ASRock Rack has built a short-depth 2U edge server around Nvidia’s IGX Thor industrial platform, ServeTheHome reported from Computex 2026. The system, called the 2UXGI-THOR, is aimed at industrial and medical deployments where machines need to chew through sensor and image data close to where it is generated, rather than punt everything back to a distant data center and hope latency behaves.
The unusual bit is the processor choice. ServeTheHome said the server follows Nvidia’s MGX modular server specification, a design approach usually associated with swappable data-center compute options such as x86 processors or Nvidia Grace CPUs. ASRock Rack instead used Nvidia’s IGX Thor platform, putting an automotive and industrial system-on-chip into a rackmount server format.
What is inside the 2UXGI-THOR
According to ServeTheHome, the machine is built around Nvidia’s IGX T7000 platform, a microATX motherboard that combines an IGX Thor module with 128GB of LPDDR5X memory and an Nvidia ConnectX-7 network interface controller.
IGX Thor pairs 14 Arm Neoverse-V3AE CPU cores with an integrated Nvidia Blackwell GPU. ServeTheHome also identified several blocks aimed at sensor-heavy systems, including a programmable vision accelerator, sensor bridging, and camera-over-Ethernet support. In plain English: Nvidia designed this silicon to ingest streams from cameras and other sensors, then process that data locally and quickly.
ASRock Rack did not leave the SoC to carry the AI load alone. The 2UXGI-THOR has room for one full-height, full-length PCIe card, and ServeTheHome said ASRock Rack configures that slot with either an Nvidia RTX Pro 5000 or RTX Pro 6000 Blackwell card. That discrete GPU supplies the heavier AI compute that the integrated Thor GPU would not handle at the same scale.
Networking, management, and storage
The server’s I/O is more serious than the small chassis suggests. ServeTheHome reported that the system includes a 1GbE RJ45 port from Thor’s integrated NIC, plus two 200GbE QSFP28 ports from the onboard ConnectX-7. It also has five 10Gbps USB ports, split across four USB-A connectors and one USB-C connector.

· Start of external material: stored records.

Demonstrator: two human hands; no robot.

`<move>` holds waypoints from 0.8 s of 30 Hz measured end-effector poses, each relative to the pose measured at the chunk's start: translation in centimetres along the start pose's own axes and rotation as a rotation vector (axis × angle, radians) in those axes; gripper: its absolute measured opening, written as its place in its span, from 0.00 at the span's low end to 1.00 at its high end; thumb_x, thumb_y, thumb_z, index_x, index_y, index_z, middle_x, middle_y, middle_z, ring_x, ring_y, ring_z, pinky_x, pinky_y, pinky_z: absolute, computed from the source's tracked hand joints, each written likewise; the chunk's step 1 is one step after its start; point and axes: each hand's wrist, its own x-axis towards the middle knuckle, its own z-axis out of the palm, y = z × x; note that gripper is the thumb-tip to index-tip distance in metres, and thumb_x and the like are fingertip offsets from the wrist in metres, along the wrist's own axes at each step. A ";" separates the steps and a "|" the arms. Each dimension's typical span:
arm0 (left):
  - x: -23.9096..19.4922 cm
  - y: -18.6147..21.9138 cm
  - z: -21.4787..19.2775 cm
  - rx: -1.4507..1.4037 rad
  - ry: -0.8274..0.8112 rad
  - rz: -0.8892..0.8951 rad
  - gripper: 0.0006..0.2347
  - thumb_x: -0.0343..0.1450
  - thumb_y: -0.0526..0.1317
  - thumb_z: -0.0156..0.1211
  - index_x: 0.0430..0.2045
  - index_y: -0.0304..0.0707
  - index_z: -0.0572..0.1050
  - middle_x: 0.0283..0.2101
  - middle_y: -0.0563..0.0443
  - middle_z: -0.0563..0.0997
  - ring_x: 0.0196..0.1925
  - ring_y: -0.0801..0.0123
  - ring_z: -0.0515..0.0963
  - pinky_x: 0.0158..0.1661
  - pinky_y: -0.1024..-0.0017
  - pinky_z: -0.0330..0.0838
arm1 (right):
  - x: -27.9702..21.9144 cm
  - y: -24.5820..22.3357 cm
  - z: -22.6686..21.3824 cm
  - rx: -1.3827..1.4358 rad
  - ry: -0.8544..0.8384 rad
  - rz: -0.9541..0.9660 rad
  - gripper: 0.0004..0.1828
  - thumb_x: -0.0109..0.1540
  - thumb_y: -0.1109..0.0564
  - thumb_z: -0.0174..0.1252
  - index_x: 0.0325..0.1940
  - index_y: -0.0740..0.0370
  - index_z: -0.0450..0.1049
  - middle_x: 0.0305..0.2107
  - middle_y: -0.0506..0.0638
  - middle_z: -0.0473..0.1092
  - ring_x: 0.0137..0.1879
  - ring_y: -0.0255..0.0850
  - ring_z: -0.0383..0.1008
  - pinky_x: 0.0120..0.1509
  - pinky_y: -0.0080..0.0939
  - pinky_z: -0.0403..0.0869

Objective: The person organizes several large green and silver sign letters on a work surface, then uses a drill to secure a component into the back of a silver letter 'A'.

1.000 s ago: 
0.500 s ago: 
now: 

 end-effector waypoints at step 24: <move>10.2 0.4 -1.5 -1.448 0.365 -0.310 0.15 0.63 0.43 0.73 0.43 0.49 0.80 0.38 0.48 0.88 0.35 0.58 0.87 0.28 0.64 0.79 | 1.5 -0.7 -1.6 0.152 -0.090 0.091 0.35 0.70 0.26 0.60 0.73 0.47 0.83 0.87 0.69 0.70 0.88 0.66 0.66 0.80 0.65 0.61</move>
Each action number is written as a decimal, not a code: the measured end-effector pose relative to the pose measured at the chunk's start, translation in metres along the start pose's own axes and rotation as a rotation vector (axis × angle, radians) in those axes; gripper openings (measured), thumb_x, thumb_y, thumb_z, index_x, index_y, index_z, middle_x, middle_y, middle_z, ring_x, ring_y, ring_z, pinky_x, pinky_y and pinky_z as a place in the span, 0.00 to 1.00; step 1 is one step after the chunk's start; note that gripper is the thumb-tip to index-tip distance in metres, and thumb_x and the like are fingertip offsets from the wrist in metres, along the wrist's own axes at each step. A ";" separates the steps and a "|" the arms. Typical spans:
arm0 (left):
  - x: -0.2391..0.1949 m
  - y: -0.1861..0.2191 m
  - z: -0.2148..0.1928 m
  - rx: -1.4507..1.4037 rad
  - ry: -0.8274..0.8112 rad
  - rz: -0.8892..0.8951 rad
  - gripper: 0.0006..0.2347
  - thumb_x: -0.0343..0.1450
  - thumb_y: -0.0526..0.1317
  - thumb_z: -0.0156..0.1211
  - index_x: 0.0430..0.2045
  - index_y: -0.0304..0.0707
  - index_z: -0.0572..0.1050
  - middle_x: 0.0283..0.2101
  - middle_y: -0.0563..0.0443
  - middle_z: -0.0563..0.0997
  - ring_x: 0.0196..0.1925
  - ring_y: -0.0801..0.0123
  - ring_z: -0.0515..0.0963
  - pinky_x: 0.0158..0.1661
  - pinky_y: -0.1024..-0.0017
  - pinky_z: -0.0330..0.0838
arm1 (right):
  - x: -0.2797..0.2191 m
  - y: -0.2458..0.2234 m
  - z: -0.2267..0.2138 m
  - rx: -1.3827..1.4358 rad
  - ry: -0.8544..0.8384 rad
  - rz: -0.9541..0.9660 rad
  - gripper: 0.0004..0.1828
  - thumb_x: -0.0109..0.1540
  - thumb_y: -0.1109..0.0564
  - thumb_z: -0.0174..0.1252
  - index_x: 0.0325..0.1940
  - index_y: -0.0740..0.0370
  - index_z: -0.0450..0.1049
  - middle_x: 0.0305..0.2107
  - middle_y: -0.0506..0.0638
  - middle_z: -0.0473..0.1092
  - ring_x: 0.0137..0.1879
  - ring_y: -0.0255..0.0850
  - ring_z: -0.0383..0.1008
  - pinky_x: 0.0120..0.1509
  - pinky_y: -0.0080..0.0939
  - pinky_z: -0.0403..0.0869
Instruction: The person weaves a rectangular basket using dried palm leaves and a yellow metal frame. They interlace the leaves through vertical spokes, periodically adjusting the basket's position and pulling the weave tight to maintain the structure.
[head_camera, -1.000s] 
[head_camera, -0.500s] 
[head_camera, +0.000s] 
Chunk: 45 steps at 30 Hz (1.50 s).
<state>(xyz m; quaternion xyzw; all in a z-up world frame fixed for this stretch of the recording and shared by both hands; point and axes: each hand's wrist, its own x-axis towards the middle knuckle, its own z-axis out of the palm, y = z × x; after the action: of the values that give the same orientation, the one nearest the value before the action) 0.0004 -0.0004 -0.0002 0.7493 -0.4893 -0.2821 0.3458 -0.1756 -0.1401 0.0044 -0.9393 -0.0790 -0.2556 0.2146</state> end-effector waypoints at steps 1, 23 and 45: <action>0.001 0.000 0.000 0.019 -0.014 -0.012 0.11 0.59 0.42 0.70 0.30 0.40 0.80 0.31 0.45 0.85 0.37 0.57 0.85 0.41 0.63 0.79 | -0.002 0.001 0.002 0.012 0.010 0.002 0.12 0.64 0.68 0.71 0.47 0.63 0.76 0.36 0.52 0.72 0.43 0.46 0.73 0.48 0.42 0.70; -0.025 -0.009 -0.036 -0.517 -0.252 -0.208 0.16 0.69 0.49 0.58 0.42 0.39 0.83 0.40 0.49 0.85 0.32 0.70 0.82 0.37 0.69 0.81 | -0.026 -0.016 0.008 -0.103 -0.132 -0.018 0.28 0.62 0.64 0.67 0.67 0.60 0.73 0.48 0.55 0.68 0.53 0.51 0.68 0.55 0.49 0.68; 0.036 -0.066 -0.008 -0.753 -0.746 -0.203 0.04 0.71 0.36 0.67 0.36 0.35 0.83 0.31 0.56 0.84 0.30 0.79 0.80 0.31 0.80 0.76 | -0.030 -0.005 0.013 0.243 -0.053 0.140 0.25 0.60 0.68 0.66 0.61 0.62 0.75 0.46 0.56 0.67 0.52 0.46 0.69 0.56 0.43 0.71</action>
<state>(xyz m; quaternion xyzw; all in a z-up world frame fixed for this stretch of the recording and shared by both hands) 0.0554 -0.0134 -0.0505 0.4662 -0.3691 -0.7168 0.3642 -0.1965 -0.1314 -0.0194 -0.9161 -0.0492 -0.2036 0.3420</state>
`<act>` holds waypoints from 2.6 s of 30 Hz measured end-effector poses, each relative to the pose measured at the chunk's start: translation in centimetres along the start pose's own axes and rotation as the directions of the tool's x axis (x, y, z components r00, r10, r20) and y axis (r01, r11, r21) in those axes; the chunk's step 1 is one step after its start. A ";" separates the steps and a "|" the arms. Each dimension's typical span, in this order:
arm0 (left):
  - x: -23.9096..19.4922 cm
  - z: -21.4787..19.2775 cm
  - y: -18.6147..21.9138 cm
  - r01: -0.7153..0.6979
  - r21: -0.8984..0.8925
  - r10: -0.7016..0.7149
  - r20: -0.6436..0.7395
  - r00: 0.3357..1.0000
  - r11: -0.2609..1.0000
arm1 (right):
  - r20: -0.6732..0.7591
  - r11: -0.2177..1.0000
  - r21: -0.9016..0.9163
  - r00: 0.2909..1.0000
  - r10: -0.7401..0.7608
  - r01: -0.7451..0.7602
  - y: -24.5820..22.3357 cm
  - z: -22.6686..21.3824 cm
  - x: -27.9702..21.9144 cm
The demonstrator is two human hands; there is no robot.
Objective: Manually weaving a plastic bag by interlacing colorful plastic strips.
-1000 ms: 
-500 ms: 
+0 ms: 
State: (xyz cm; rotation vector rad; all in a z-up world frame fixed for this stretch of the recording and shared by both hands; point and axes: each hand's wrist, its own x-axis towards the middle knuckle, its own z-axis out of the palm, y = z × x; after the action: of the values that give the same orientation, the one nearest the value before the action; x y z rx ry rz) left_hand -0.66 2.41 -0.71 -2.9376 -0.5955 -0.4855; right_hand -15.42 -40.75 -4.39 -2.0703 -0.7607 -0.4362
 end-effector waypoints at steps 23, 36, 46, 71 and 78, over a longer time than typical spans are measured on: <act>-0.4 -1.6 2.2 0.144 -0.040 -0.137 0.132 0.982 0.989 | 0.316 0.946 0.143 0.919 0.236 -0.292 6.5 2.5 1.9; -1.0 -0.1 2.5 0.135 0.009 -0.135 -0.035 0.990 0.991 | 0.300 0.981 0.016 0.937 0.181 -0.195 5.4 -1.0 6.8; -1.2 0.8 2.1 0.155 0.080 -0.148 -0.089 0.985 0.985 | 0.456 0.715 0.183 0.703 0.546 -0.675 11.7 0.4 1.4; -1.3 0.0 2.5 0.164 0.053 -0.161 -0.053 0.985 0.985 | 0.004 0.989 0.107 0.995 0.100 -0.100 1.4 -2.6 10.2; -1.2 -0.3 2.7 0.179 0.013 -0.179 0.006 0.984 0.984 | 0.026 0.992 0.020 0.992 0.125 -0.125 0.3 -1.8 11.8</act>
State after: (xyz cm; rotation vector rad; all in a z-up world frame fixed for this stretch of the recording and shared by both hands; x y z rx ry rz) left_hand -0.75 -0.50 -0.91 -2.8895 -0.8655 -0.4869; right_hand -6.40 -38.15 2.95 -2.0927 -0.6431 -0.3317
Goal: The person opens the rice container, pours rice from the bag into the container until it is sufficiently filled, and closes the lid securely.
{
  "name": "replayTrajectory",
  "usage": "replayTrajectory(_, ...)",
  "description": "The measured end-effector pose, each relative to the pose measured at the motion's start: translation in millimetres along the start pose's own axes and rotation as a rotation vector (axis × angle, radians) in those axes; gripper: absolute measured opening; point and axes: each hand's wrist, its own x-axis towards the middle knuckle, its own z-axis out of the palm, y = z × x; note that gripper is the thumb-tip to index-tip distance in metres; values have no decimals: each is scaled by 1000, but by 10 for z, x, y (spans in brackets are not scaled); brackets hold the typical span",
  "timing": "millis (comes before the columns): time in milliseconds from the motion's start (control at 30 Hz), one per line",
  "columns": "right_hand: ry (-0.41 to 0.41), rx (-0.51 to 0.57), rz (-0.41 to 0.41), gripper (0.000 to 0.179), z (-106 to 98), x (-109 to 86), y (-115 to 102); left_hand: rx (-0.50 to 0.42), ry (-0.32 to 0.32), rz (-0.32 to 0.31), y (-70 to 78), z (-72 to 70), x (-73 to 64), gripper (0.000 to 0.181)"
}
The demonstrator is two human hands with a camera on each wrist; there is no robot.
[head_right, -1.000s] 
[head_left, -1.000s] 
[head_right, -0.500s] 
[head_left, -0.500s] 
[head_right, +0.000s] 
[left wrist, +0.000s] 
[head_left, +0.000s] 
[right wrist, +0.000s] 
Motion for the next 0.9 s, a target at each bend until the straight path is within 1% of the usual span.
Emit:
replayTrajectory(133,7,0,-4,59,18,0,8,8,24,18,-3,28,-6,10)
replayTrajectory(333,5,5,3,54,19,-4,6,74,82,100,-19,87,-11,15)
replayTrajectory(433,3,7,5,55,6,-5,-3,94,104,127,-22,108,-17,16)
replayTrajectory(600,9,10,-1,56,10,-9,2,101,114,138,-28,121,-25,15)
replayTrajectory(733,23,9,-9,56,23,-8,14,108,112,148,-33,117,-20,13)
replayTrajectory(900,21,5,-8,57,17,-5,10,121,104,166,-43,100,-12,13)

The box has the usual server plumbing as well. ServeTheHome said ASRock Rack fitted the system with dual 800W redundant power supplies and an ASPEED AST2600 baseboard management controller, with a dedicated RJ45 management port. That matters for remote administration, especially in edge sites where the nearest qualified human may be somewhere else.
Storage is sparse by design. ServeTheHome said the 2UXGI-THOR offers only one M.2 2280 slot running at PCIe Gen5 x2 speeds. That is enough for an operating system drive, not a local data lake. The server is built to process data, not warehouse it.
ServeTheHome also noted that although the underlying T7000 motherboard has more PCIe slots, ASRock Rack’s chassis exposes only one I/O bracket opening for the RTX Pro card. That limits expansion, but it also makes the product more focused: an edge inference and sensor-processing appliance in server clothing.
No pricing or availability details were reported. For now, the 2UXGI-THOR is a niche design shown in a year when Computex was packed with AI hardware. The interesting part is not that another vendor put a GPU in a rack. It is that ASRock Rack chose Nvidia’s industrial Thor silicon as the host platform, betting that camera and sensor ingest deserves a different kind of edge server than the usual cut-down data-center box.
This story draws on original reporting from ServeTheHome.